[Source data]
==========

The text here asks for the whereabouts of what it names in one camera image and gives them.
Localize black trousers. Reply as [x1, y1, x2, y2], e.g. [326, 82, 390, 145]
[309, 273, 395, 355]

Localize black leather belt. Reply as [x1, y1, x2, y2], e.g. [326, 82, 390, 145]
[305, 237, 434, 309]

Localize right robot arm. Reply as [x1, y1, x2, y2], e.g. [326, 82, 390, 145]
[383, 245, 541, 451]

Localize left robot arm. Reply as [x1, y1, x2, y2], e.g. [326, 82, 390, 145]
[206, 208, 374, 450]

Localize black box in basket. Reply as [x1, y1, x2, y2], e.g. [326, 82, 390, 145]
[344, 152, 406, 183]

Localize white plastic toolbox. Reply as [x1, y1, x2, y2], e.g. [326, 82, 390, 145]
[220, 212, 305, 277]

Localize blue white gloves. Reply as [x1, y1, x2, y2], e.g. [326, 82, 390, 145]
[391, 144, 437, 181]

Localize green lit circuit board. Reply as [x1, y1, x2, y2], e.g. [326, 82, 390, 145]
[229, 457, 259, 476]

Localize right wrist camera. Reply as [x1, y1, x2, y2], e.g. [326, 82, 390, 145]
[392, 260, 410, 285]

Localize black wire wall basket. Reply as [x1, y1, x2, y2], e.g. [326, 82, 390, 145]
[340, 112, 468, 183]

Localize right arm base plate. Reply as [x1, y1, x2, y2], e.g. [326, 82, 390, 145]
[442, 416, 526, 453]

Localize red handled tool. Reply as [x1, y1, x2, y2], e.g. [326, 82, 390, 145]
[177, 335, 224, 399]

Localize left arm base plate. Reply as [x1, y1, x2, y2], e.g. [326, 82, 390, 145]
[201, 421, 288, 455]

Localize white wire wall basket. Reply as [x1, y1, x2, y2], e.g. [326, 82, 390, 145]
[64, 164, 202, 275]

==========

Without leaving anything out, quote all the data.

The text here asks for the whereabouts of what it names in one camera image and gives them.
Localize black trousers. Reply as [x1, y1, x2, y2], e.g. [326, 82, 390, 145]
[309, 273, 395, 355]

Localize black leather belt. Reply as [x1, y1, x2, y2], e.g. [326, 82, 390, 145]
[305, 237, 434, 309]

Localize right robot arm. Reply as [x1, y1, x2, y2], e.g. [326, 82, 390, 145]
[383, 245, 541, 451]

Localize left robot arm. Reply as [x1, y1, x2, y2], e.g. [326, 82, 390, 145]
[206, 208, 374, 450]

Localize black box in basket. Reply as [x1, y1, x2, y2], e.g. [326, 82, 390, 145]
[344, 152, 406, 183]

Localize white plastic toolbox. Reply as [x1, y1, x2, y2], e.g. [326, 82, 390, 145]
[220, 212, 305, 277]

Localize blue white gloves. Reply as [x1, y1, x2, y2], e.g. [326, 82, 390, 145]
[391, 144, 437, 181]

Localize green lit circuit board. Reply as [x1, y1, x2, y2], e.g. [326, 82, 390, 145]
[229, 457, 259, 476]

Localize right wrist camera. Reply as [x1, y1, x2, y2], e.g. [326, 82, 390, 145]
[392, 260, 410, 285]

Localize black wire wall basket. Reply as [x1, y1, x2, y2], e.g. [326, 82, 390, 145]
[340, 112, 468, 183]

Localize right arm base plate. Reply as [x1, y1, x2, y2], e.g. [326, 82, 390, 145]
[442, 416, 526, 453]

Localize red handled tool. Reply as [x1, y1, x2, y2], e.g. [326, 82, 390, 145]
[177, 335, 224, 399]

Localize left arm base plate. Reply as [x1, y1, x2, y2], e.g. [326, 82, 390, 145]
[201, 421, 288, 455]

Localize white wire wall basket. Reply as [x1, y1, x2, y2], e.g. [326, 82, 390, 145]
[64, 164, 202, 275]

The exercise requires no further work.